• What needs to be done
Look through the entries below, please, and copy every line with the word "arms".

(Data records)
· · · · · · ·
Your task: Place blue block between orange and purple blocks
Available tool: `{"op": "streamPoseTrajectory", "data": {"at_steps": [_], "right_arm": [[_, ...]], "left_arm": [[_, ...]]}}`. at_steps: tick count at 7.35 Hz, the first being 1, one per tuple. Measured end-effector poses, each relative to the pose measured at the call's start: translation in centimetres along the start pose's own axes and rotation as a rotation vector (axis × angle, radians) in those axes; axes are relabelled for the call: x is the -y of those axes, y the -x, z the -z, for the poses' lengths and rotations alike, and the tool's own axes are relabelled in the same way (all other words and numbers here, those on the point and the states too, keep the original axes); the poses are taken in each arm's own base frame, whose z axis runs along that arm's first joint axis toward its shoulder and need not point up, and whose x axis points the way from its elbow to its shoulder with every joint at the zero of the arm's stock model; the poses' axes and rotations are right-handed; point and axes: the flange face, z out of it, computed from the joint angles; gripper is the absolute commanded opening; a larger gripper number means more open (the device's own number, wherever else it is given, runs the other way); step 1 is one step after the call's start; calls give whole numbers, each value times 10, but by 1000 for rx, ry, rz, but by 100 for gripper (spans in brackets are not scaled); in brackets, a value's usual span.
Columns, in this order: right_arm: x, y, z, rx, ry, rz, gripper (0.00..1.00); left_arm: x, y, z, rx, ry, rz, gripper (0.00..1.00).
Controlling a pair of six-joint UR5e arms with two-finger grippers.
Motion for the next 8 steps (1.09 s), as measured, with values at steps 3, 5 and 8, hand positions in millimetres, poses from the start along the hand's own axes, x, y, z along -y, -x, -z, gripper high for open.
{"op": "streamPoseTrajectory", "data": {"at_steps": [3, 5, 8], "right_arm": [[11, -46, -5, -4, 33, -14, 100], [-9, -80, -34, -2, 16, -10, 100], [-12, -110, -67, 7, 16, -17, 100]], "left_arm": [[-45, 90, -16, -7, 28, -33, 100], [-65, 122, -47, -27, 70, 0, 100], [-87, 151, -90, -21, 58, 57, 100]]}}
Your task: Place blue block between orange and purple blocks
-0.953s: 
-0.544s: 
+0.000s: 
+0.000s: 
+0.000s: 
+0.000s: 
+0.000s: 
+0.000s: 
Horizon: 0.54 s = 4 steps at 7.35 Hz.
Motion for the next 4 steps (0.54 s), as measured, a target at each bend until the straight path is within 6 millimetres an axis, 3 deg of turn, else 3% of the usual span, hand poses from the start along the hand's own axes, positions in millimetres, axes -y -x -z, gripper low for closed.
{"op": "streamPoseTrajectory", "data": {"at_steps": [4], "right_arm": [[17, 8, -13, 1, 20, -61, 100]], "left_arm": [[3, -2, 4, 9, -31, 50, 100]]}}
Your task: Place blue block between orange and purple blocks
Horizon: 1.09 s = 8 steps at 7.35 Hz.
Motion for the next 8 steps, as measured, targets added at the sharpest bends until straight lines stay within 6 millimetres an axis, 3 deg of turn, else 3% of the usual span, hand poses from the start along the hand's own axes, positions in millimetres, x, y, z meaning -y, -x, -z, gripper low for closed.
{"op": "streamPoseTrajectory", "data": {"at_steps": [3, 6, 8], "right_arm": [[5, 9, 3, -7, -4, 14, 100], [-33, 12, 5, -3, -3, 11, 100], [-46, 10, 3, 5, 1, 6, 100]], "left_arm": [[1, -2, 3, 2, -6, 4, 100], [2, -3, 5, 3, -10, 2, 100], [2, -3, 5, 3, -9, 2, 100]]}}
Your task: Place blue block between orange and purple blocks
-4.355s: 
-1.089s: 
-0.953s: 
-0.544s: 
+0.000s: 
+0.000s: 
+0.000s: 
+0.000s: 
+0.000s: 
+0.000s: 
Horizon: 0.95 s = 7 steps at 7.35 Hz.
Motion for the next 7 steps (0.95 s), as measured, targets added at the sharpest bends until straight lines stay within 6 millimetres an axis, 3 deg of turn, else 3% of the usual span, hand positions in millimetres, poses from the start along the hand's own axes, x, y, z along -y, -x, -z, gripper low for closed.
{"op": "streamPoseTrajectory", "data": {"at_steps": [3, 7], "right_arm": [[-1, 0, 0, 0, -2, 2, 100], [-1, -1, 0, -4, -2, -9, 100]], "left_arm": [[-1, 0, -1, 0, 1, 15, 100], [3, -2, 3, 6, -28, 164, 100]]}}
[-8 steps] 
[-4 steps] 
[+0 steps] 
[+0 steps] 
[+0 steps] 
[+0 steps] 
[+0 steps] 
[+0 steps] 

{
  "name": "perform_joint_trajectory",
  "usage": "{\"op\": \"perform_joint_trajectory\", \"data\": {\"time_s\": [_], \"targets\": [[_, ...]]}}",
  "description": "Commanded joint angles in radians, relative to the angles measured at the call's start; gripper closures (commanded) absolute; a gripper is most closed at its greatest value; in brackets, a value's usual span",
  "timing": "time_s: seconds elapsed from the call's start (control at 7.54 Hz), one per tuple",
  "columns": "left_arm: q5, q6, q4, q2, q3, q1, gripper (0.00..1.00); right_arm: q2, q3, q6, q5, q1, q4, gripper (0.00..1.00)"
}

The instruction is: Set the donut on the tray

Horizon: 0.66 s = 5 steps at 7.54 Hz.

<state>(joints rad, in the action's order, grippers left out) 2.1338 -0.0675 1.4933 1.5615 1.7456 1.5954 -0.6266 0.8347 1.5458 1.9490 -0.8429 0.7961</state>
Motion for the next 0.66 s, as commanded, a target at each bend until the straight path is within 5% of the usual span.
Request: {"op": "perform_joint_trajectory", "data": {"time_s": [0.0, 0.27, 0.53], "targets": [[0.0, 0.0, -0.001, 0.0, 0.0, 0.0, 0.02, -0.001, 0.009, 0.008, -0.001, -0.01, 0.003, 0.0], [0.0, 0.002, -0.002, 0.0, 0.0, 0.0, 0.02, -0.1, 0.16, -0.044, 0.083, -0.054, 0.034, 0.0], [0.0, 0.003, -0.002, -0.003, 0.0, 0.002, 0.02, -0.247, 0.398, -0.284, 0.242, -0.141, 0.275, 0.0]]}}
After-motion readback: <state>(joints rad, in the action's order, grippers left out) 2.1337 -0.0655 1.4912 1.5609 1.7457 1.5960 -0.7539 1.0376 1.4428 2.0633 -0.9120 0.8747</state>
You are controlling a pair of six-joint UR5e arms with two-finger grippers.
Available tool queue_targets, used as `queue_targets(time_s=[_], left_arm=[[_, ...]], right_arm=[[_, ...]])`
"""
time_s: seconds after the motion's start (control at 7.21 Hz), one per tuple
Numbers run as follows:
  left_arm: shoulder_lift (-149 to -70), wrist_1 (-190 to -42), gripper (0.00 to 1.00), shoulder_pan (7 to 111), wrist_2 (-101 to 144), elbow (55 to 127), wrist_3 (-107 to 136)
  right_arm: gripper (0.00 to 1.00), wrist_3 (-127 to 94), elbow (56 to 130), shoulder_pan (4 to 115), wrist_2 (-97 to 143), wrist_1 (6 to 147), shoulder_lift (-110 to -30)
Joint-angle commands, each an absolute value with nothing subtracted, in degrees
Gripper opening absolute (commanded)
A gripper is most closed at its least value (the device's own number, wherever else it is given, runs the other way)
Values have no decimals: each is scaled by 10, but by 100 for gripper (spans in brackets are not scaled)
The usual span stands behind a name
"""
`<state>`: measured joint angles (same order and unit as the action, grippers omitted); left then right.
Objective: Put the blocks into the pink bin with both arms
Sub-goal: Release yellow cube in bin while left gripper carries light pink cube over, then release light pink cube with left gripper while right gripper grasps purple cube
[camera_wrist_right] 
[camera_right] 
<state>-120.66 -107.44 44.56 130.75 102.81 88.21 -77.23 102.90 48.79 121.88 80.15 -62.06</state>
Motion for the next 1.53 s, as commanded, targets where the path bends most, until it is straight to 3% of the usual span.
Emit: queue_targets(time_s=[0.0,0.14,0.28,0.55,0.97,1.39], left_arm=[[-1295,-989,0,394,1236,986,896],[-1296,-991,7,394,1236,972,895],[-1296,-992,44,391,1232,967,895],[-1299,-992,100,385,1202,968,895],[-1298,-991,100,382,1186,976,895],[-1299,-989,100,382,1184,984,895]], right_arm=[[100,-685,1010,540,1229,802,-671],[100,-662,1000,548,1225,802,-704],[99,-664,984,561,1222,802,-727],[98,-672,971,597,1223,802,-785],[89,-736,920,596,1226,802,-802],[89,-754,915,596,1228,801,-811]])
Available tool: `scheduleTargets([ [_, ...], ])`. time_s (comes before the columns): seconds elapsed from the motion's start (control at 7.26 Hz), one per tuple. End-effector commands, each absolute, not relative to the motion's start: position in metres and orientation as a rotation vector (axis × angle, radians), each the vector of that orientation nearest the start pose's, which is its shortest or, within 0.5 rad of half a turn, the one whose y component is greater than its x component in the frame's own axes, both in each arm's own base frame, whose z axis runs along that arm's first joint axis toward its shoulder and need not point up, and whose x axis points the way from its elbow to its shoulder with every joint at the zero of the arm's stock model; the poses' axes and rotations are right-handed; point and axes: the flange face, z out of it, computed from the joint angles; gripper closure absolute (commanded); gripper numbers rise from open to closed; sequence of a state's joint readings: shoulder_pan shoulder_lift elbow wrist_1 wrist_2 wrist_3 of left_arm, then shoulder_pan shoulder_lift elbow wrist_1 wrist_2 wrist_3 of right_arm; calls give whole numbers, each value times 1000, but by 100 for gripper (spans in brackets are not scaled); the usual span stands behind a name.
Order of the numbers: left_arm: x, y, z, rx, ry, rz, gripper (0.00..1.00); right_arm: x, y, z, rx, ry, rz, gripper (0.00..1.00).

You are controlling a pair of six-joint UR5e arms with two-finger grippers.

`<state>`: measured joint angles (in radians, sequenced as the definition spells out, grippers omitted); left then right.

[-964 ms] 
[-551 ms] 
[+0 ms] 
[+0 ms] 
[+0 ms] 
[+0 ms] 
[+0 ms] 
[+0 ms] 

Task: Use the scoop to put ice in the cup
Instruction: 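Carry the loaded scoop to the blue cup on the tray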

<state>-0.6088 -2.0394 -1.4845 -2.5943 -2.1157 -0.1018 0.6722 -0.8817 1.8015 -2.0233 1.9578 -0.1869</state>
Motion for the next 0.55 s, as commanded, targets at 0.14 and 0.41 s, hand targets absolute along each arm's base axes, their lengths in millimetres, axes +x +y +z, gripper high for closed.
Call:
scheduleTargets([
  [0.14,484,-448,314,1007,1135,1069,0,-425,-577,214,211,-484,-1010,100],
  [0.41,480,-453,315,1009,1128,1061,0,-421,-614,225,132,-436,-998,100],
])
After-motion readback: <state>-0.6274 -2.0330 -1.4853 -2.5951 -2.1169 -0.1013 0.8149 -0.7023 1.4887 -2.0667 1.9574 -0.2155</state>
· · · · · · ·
• Output of the exercise
Controlling a pair of six-joint UR5e arms with two-finger grippers.
You are controlling a pair of six-joint UR5e arms with two-finger grippers.
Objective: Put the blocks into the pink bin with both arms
You are controlling a pair of six-joint UR5e arms with two-finger grippers.

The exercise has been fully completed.